• Your task
When a line below contains the word "strip", copy that line.

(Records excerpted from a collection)
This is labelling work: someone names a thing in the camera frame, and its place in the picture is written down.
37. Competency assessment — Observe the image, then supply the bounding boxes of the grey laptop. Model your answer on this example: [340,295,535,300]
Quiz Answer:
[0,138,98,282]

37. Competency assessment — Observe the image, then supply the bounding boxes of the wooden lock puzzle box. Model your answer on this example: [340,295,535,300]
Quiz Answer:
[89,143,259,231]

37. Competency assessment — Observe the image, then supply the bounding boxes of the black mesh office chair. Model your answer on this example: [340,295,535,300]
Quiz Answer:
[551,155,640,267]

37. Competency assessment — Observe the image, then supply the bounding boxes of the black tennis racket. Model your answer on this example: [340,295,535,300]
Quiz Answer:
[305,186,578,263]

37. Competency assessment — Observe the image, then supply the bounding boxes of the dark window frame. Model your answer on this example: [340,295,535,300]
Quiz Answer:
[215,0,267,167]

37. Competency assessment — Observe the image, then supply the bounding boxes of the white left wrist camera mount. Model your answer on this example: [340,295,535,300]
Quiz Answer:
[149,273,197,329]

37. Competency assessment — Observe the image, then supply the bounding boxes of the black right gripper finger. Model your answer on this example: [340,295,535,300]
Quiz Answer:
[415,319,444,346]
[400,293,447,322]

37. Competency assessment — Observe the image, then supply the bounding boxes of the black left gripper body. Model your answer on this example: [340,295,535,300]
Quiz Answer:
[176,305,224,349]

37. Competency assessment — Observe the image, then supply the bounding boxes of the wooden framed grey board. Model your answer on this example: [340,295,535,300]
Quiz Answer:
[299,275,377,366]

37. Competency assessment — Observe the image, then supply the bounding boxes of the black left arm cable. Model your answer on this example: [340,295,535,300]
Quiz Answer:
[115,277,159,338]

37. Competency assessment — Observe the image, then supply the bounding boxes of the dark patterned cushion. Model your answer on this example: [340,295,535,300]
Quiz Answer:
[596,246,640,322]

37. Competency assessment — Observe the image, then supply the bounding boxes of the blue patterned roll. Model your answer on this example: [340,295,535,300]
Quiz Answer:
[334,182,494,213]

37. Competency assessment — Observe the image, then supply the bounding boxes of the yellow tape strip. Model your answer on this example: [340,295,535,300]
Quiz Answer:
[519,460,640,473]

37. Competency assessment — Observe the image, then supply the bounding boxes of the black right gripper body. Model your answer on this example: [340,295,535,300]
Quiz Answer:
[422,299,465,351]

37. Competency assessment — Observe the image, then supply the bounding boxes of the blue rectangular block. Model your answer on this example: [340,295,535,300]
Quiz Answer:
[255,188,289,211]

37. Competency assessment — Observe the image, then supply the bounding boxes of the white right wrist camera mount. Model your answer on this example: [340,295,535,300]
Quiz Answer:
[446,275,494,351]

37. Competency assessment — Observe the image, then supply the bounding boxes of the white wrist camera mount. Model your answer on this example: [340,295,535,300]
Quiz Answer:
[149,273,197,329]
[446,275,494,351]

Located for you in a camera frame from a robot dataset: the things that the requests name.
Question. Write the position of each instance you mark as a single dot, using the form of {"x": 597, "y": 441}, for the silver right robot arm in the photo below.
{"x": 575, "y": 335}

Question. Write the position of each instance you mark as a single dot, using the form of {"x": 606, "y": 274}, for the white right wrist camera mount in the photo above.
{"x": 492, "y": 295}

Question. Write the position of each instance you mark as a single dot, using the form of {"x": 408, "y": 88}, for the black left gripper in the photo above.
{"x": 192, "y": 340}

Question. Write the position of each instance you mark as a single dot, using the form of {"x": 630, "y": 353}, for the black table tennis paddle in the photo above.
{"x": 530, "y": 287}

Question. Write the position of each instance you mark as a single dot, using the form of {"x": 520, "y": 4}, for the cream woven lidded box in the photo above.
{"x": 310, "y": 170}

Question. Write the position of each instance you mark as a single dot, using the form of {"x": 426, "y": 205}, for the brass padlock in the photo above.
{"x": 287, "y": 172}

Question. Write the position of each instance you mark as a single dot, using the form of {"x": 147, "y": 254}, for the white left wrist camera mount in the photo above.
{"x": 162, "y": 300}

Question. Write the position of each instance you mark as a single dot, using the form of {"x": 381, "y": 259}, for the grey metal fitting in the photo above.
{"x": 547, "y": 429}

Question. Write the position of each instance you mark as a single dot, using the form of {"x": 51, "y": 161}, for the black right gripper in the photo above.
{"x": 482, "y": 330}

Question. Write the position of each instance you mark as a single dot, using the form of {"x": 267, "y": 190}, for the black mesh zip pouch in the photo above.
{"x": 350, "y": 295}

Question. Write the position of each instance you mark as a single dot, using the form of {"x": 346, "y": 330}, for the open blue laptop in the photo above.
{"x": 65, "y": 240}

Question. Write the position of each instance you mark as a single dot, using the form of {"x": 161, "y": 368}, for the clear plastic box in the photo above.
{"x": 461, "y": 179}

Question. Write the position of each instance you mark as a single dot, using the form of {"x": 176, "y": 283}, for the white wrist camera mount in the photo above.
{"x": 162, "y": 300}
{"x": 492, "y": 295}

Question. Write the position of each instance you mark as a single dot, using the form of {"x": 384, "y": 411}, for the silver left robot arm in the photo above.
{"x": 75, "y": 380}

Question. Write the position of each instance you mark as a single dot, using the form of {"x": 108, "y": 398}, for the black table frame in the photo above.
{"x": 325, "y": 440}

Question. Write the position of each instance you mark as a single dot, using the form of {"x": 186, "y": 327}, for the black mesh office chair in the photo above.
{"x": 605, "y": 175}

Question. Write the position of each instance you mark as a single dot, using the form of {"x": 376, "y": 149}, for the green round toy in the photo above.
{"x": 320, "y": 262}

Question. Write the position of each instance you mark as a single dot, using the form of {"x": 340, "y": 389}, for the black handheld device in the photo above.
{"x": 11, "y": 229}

==

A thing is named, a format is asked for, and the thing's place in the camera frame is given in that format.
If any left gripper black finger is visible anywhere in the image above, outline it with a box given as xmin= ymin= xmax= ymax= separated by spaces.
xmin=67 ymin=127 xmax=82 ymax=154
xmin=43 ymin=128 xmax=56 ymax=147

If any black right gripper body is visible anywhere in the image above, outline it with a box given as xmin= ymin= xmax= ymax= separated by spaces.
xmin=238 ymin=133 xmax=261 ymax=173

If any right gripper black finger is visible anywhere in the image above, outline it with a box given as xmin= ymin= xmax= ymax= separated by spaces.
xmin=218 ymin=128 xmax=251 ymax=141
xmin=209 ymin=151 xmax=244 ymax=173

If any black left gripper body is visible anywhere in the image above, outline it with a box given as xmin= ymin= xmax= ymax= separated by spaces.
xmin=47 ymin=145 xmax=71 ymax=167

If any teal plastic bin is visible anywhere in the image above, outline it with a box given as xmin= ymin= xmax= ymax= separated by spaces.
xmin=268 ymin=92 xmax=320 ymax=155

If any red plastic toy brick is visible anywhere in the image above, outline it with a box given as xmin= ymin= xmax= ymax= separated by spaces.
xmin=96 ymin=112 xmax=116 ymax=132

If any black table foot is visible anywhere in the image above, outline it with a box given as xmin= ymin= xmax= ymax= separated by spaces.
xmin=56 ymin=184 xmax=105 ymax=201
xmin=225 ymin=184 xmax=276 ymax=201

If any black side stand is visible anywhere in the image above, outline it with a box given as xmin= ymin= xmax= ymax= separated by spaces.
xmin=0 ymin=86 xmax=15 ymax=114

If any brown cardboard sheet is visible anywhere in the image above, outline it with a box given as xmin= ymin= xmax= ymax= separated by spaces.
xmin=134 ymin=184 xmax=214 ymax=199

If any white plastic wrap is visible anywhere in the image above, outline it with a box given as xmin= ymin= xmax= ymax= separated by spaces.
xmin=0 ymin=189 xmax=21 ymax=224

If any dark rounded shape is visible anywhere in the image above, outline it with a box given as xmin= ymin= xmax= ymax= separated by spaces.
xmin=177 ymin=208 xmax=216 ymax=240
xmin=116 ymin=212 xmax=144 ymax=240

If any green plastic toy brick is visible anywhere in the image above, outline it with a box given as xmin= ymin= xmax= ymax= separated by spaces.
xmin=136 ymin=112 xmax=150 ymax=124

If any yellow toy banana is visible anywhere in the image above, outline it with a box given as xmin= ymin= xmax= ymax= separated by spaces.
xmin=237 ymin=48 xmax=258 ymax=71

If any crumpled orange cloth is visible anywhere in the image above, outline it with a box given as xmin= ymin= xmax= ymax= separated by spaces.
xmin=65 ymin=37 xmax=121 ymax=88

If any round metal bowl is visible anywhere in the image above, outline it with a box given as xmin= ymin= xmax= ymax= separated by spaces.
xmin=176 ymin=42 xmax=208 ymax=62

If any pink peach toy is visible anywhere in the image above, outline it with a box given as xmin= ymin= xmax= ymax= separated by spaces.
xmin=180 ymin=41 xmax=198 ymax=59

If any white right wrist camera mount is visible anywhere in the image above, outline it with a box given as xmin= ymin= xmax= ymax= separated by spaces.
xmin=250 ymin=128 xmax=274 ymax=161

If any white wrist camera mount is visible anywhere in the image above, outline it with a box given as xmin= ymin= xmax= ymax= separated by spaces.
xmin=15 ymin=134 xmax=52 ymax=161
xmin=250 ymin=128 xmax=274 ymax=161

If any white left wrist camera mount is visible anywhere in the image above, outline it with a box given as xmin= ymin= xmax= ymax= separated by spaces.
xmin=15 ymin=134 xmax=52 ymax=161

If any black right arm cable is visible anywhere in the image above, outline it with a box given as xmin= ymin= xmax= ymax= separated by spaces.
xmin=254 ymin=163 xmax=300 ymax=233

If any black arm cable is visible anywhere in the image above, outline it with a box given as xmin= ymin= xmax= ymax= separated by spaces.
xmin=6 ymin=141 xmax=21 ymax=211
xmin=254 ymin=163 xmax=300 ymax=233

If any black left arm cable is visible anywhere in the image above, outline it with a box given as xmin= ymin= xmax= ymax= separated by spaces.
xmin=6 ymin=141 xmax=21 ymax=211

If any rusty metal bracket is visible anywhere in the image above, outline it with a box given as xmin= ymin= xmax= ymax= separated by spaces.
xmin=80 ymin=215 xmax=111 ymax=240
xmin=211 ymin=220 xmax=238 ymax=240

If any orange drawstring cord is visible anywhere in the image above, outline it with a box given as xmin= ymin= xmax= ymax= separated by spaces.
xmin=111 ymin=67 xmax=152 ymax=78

* * *

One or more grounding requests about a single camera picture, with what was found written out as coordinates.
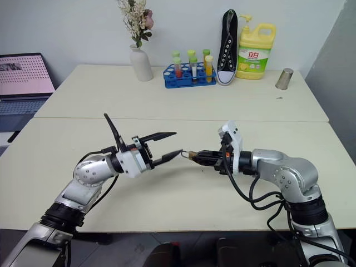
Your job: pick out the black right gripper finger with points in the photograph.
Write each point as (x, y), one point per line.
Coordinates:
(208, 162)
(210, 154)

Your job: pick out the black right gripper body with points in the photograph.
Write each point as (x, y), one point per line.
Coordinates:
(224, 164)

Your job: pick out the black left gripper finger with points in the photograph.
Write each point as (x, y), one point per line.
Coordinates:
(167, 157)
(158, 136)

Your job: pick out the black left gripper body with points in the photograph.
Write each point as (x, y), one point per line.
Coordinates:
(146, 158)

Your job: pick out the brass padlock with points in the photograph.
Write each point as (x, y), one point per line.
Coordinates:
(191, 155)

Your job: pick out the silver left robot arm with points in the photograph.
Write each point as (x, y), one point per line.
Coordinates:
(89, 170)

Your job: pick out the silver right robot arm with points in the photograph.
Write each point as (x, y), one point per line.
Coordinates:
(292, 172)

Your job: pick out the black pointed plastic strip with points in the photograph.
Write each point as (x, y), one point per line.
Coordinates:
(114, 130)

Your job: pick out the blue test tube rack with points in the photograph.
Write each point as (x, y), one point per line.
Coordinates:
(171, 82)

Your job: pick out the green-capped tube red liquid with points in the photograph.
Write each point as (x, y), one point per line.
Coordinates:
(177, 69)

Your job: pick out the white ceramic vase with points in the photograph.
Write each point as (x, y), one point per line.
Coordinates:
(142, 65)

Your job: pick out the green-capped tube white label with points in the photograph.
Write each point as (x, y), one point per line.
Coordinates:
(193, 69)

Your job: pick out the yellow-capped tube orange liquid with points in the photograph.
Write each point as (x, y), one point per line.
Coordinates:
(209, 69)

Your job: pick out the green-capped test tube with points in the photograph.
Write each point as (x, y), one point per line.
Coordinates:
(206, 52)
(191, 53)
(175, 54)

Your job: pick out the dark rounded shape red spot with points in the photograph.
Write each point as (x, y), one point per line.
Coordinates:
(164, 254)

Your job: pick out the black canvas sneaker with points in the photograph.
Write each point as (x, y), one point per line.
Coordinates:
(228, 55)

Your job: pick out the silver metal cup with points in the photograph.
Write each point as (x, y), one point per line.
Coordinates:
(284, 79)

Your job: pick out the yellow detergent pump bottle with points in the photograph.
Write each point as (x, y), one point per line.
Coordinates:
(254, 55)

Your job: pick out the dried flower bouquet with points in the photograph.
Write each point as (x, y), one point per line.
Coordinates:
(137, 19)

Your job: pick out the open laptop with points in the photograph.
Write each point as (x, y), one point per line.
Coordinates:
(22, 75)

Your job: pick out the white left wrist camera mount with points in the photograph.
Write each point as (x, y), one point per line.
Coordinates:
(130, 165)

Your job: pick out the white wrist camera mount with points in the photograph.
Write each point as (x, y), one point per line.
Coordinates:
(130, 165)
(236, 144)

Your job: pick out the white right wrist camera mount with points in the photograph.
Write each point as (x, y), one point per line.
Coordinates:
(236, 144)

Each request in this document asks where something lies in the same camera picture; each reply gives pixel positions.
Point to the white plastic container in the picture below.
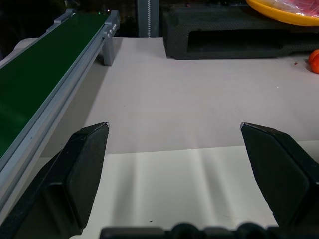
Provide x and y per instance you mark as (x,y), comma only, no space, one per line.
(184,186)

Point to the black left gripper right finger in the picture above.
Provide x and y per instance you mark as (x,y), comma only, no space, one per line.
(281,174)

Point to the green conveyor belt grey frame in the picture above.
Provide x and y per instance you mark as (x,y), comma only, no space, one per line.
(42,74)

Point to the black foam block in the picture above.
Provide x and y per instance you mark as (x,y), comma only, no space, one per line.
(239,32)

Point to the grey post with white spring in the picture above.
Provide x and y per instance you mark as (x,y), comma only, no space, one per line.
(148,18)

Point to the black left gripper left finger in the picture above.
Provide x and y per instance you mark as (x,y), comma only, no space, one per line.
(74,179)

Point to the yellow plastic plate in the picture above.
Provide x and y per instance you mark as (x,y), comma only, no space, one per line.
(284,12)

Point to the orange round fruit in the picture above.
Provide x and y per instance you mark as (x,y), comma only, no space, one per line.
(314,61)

• Answer
37. Competency assessment — Observe the image, then supply the bounding boxes of the yellow tape strip. Model your answer on this example: [340,295,535,300]
Your job: pick out the black pointed plastic strip with points in the photograph.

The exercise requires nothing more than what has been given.